Cocteau vet Angus Hepburn has a field day as von Walter, never confusing unadulterated greed with evil and consequently showing us a very human villain, as comprehensible as he is reprehensible. Ralph Petrarca is appropriately slimy as von Walter's snake-like private secretary, the aptly named Herr Wurm; while David Ledoux is both funny and a little bit insidious as the foppish coward von Kalb, the Lord Chamberlain who becomes von Walter's unwilling accomplice and, later, victim. As the young couple at the center of the story, Chad A. Suitts and Natalie Ballesteros are suitably overwrought. Suitts is smartly earnest as the rebellious young Ferdinand. Ballesteros, cast a little against type as the virtuous heroine Louisa Miller, is best when the plot allows her to deal self-sufficiently with von Walter and his dastardly plots, less convincing when the script calls upon her to swoon and faint at fairly slight provocation.
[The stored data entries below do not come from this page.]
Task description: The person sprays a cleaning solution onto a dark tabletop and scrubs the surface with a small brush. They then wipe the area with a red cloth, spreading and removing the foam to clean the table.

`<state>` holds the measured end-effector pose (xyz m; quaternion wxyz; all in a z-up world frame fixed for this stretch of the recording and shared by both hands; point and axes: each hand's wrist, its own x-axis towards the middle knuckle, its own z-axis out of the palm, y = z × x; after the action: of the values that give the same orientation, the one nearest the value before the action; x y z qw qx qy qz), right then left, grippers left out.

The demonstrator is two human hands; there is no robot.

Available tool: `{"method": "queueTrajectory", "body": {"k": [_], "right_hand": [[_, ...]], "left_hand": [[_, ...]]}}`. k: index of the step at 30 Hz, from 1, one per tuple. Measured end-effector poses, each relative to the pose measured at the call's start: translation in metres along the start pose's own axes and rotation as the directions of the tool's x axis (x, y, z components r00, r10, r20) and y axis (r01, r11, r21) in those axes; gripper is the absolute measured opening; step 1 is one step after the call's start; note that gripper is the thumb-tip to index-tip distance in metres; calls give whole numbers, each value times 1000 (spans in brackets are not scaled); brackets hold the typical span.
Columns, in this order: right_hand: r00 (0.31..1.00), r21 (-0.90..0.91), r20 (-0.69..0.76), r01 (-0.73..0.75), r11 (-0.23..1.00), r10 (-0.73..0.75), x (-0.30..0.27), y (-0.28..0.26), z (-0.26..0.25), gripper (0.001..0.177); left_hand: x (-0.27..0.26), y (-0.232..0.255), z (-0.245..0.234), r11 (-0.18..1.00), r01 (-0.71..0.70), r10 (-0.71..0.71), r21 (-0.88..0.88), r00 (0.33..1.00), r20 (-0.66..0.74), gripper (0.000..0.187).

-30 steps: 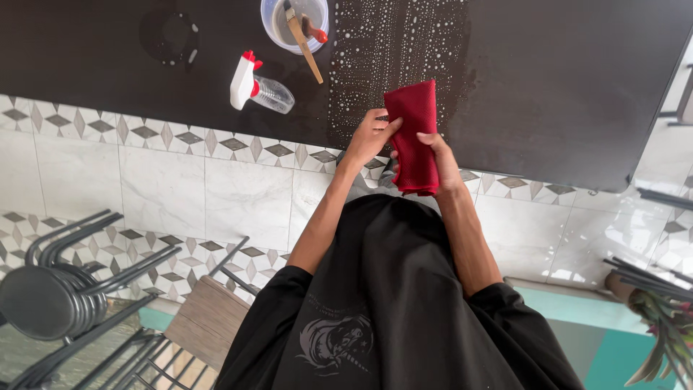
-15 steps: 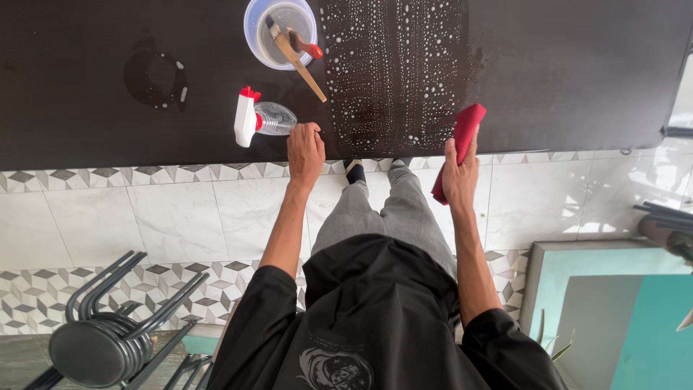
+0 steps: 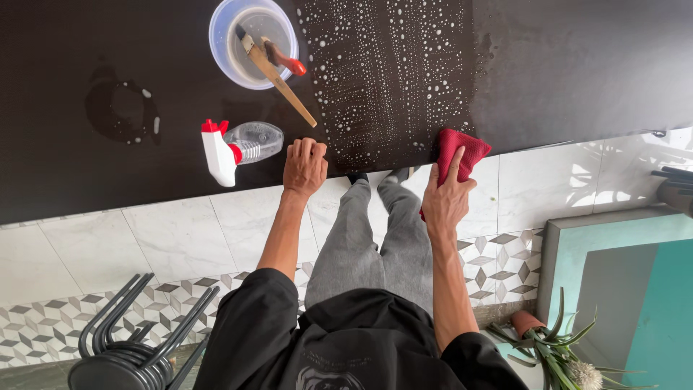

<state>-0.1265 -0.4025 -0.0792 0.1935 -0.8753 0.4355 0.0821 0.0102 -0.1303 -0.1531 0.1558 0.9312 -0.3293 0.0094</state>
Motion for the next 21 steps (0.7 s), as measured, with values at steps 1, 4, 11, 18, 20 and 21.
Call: {"method": "queueTrajectory", "body": {"k": [1,4,11,18,20,21], "right_hand": [[999,-22,21,-24,999,24,4,-4,2,71],[993,-73,88,-76,994,83,20,-20,8,79],[991,-123,135,-7,992,24,70,-36,7,74],[975,-194,13,222,956,-224,104,-66,25,73],[967,-251,27,253,934,-254,109,-78,34,73],[962,-278,23,269,922,-273,117,-87,36,72]], "left_hand": [[0,0,1,1000,6,-6,-9,1000,0,19],[1,-5,2,1000,10,-10,-10,1000,-7,20],[-3,-4,4,1000,27,-27,-7,1000,-3,20],[-6,0,7,1000,18,-17,24,999,-47,22],[-11,0,7,998,36,-35,49,999,-30,22],[-8,-2,7,998,40,-39,39,999,-28,22]]}}
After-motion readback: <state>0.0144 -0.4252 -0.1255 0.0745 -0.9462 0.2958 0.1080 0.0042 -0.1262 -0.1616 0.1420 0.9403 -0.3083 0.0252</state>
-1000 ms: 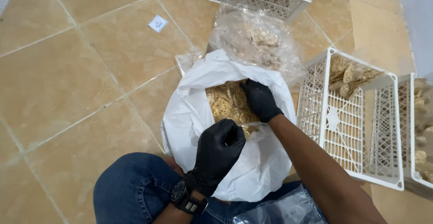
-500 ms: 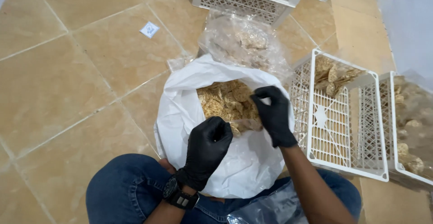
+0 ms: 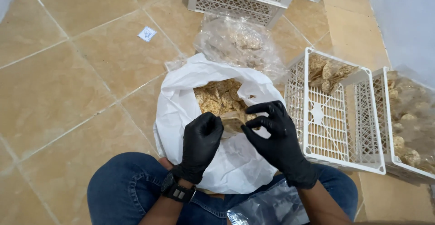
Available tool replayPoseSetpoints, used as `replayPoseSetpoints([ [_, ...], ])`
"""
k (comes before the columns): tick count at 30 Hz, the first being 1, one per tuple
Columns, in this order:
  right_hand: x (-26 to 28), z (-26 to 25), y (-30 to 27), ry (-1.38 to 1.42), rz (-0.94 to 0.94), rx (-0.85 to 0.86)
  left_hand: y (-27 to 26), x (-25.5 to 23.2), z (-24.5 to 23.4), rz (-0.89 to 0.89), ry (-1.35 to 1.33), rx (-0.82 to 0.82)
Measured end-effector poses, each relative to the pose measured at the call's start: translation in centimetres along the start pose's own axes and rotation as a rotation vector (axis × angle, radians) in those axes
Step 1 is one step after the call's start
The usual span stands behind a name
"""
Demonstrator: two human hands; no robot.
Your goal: Package crackers into small plastic bags and sort them into crates
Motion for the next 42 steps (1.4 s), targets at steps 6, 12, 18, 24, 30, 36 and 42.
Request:
replayPoseSetpoints([
  [6, -0.4, 2.2, -0.4, 0.073, -0.057, 0.074, -0.1, -0.5, 0.5, -0.017, -0.034, 0.026],
  [12, 2.1, 3.4, -0.6, -0.203, -0.112, 0.031, -0.2, 0.4, 0.5, -0.011, 0.025, 0.047],
  [18, 2.9, 2.7, 0.0, -0.306, -0.253, 0.045, -0.2, -0.5, 0.6, 0.023, 0.050, 0.054],
  [24, 1.2, 1.4, -1.4, 0.130, -0.183, 0.073, -0.3, -1.4, 1.1, 0.099, 0.021, 0.085],
  [30, -0.1, 2.6, -3.3, 0.033, -0.241, 0.143, -0.3, -2.3, 1.7, 0.156, -0.029, 0.131],
  [36, 1.2, 1.2, -2.1, 0.155, -0.293, 0.139, -0.6, -2.3, 2.0, 0.164, 0.006, 0.201],
  [42, -0.8, 5.3, -3.2, 0.565, 0.059, 0.410, -0.9, -1.9, 2.3, 0.162, 0.008, 0.212],
])
Point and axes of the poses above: each hand's wrist, its own y-axis towards the middle knuckle, its own z-axis out of the palm, x = y × z, the point moved 8 cm from there along y, towards the middle knuckle, and after that the axes turned 14 degrees about -y, right-handed, at the moved point
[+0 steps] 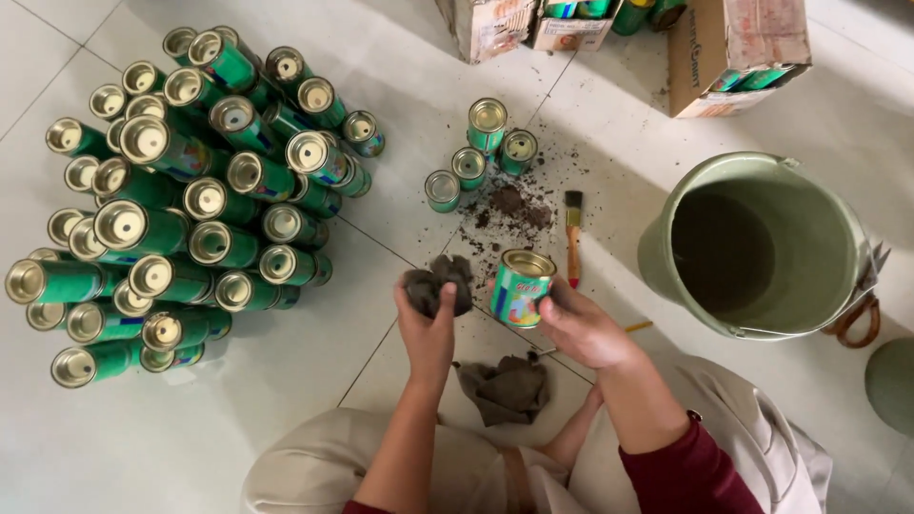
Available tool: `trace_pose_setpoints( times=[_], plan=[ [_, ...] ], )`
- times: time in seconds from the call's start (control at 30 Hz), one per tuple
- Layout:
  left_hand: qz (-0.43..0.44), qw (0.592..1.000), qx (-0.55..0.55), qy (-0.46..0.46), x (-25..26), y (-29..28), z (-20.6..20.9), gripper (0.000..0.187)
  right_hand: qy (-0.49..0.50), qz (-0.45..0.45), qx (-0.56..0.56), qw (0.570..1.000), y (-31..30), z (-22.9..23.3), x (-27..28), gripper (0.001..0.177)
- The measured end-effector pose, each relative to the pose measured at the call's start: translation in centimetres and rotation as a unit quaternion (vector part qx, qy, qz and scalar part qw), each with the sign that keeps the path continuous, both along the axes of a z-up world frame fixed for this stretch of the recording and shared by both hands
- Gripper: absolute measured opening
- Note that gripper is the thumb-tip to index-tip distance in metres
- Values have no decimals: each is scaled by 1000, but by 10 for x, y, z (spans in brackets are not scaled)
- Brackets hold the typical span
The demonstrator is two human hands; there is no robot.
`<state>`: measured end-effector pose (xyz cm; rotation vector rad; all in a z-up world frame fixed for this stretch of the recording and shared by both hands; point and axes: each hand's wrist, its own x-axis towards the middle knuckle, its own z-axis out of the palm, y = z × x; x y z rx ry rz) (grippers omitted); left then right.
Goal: Cleaning dirt and debris from the bottom of metal cans using a brush and a cloth.
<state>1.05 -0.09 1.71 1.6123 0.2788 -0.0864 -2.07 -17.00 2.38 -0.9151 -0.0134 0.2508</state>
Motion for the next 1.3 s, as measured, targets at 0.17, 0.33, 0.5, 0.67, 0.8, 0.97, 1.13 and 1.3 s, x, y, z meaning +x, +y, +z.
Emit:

The most interesting character of all, played here by Amanda Jones with great conviction and panache, is Lady Milford, the British harlot who has been the Prince's mistress and is cause of much of the trouble. Schiller gives her a most surprising arc to play, which I won't reveal here because it's the neatest thing in the play: Jones is excellent as a haughty woman whose perspective gets tempered by events that fly out of her control.
In the end, despite a running time that's longer than what's customary nowadays, Intrigue and Love proves entirely compelling: we become absorbed in what these people are thinking and doing, and we care how it all comes out—to the point, even, of leaning forward at the edges of our seats during the climactic scenes that cap the second and third acts. Why ask more than that from the drama?